DIRECTIONS FOR THIS TASK: Each line in the entries that has the word "stand" has to be copied.

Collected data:
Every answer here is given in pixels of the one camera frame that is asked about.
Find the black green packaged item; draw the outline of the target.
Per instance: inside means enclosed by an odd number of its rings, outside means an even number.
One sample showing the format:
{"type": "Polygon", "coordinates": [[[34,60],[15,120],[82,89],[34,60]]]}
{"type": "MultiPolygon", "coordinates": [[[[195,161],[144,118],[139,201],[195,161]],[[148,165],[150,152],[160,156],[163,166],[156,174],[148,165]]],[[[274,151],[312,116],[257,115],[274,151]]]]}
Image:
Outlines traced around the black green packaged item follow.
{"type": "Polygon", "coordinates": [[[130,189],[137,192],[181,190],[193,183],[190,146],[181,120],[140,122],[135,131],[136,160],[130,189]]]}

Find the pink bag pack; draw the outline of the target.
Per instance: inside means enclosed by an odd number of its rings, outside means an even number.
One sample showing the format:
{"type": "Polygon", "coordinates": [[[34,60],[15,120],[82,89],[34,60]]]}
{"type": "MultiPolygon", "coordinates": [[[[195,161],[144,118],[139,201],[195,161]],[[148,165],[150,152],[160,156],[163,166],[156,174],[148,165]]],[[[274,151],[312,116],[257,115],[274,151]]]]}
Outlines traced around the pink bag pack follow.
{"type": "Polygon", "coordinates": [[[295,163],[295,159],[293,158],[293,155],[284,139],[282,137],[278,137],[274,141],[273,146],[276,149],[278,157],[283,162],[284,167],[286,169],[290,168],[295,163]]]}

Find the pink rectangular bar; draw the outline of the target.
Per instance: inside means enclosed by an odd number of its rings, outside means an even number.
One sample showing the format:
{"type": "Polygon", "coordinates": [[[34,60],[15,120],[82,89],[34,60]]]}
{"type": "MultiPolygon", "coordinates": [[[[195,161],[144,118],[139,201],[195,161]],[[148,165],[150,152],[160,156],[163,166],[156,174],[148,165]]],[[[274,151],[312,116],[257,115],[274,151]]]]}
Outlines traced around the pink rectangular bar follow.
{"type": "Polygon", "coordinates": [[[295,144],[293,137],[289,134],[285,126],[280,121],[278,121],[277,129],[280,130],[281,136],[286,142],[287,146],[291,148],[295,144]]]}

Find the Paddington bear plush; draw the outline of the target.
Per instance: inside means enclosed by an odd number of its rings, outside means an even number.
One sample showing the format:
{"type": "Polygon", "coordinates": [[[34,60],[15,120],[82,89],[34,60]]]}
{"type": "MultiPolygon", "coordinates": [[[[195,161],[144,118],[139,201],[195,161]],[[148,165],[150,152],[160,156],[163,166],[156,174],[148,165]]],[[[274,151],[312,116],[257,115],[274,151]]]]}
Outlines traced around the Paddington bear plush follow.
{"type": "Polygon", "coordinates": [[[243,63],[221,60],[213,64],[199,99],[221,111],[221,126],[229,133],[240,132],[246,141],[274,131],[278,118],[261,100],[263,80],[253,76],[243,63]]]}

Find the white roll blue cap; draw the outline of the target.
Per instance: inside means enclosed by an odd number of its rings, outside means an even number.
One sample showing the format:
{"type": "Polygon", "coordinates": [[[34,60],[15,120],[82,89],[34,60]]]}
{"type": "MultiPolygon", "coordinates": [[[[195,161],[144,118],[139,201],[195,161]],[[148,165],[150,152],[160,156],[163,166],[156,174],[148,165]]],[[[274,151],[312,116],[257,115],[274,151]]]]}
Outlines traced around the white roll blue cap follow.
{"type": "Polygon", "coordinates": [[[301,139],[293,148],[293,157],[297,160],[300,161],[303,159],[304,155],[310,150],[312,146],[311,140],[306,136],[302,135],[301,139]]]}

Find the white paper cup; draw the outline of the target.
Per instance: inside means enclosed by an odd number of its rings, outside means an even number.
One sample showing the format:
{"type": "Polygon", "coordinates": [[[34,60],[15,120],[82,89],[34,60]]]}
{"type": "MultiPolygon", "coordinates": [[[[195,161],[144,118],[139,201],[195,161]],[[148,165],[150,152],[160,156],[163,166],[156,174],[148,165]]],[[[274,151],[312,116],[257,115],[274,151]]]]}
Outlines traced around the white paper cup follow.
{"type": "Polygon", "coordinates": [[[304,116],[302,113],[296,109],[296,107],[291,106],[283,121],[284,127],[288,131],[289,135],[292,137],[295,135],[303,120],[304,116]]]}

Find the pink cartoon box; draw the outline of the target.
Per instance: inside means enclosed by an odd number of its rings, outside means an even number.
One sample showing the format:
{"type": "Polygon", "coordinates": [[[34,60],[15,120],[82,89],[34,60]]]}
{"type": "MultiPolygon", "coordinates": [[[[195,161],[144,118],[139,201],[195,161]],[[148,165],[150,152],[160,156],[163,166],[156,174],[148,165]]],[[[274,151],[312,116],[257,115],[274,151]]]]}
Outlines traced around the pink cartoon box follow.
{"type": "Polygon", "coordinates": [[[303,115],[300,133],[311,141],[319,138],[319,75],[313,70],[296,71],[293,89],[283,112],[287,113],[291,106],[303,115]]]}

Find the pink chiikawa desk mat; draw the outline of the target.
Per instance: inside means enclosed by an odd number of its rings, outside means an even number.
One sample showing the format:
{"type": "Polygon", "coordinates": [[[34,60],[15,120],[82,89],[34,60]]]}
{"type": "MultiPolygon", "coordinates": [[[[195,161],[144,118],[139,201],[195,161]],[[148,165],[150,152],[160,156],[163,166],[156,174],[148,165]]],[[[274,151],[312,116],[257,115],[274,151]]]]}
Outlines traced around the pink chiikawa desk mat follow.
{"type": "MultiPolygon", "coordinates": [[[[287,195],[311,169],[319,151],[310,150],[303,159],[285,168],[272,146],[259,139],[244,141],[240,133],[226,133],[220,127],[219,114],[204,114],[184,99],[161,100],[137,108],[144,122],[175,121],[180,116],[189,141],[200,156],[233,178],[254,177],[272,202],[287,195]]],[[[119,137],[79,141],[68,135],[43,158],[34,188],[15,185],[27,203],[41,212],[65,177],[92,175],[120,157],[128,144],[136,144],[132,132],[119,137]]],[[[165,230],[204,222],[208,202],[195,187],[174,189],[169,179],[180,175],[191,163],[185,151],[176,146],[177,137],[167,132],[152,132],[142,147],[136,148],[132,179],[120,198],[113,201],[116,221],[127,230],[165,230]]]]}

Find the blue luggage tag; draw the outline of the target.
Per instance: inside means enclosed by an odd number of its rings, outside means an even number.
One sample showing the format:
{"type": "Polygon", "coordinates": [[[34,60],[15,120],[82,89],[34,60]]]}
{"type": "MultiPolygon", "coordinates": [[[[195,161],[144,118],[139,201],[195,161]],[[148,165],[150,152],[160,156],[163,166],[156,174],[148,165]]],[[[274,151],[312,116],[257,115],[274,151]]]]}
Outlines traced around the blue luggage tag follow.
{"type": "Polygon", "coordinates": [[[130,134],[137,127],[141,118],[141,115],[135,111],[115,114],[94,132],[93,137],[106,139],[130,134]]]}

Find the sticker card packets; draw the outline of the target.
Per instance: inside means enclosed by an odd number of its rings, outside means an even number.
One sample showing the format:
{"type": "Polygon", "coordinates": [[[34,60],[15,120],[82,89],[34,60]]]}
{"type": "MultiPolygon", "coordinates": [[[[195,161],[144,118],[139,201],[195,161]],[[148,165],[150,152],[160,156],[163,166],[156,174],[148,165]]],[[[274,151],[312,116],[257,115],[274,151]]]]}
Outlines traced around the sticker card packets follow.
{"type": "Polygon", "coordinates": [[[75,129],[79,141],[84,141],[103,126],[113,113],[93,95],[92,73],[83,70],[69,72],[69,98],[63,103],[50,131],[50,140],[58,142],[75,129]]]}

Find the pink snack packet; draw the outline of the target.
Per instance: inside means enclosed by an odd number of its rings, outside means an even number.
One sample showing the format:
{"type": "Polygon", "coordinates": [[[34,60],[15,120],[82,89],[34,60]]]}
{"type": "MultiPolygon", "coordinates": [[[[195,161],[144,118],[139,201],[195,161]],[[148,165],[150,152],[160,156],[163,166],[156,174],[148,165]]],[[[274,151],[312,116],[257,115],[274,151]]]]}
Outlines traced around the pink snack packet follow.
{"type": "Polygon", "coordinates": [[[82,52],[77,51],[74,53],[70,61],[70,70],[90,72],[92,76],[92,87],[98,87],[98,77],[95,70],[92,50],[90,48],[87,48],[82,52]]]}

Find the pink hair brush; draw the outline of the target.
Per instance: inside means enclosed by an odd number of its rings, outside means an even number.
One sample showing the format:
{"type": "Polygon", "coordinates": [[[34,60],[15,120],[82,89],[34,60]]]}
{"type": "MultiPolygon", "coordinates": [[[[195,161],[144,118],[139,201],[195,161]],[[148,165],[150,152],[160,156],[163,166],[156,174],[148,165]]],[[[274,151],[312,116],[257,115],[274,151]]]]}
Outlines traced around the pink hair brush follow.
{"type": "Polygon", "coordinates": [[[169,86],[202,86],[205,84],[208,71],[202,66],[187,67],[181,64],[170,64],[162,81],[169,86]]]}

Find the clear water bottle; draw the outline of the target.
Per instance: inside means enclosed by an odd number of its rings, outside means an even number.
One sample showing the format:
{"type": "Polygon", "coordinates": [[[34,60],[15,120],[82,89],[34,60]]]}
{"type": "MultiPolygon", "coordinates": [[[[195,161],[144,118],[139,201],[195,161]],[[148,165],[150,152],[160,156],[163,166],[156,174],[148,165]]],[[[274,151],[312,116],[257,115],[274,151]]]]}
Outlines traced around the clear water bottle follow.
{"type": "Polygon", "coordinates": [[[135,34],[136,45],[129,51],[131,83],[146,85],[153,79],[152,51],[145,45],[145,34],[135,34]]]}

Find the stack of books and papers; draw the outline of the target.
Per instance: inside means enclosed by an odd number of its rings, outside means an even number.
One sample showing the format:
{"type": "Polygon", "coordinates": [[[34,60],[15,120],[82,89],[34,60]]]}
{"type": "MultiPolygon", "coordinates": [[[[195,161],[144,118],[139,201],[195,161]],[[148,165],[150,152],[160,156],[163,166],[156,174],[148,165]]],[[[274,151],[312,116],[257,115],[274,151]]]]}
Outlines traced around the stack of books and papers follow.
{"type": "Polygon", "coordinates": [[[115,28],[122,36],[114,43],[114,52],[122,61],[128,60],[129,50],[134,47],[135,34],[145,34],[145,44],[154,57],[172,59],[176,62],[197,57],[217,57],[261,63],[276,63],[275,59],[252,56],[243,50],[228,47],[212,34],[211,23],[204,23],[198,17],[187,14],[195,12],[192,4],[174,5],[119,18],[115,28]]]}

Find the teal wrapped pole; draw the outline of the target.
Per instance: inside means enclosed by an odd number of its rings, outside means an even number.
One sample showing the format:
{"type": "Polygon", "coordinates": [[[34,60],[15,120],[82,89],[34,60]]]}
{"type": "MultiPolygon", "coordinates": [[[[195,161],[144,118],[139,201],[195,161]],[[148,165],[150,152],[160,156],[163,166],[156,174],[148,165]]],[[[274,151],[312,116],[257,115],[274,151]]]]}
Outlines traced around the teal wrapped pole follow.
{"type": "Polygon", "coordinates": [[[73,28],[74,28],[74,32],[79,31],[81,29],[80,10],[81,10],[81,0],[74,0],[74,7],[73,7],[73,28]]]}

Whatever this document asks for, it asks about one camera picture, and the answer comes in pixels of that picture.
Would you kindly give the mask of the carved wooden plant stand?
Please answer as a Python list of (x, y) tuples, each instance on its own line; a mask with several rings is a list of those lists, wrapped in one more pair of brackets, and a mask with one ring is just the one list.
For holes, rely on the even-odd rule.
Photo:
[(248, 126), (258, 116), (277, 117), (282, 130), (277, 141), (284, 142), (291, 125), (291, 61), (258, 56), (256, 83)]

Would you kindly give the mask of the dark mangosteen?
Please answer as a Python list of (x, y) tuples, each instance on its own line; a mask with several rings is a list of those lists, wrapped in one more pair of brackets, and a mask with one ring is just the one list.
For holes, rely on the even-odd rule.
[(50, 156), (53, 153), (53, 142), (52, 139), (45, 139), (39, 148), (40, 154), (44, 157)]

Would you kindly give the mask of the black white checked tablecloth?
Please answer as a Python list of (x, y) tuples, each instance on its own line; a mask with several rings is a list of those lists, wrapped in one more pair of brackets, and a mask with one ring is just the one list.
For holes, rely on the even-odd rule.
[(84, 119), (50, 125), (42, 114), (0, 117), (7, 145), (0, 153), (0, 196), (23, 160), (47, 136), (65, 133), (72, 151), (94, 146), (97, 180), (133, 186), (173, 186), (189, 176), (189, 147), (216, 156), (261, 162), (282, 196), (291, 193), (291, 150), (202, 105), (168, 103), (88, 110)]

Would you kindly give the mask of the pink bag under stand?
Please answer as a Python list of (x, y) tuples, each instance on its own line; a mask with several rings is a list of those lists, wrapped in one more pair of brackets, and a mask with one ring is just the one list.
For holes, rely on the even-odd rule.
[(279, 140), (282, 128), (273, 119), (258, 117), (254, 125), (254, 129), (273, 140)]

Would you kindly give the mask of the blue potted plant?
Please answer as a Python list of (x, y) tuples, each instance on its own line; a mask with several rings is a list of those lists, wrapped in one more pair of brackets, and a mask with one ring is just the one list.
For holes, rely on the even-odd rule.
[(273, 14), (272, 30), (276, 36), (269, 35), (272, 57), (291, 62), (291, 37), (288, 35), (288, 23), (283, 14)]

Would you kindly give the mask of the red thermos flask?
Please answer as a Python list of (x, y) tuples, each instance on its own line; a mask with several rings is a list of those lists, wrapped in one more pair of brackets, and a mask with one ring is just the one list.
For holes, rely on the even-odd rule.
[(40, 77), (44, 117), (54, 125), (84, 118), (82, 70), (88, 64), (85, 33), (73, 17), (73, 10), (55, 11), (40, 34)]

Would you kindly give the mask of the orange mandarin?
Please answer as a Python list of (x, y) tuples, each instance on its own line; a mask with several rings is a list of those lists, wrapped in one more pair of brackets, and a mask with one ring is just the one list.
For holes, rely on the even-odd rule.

REPLY TO THE TASK:
Would you kindly give the mask of the carved wooden plant stand?
Would you kindly give the mask of the pink bag under stand?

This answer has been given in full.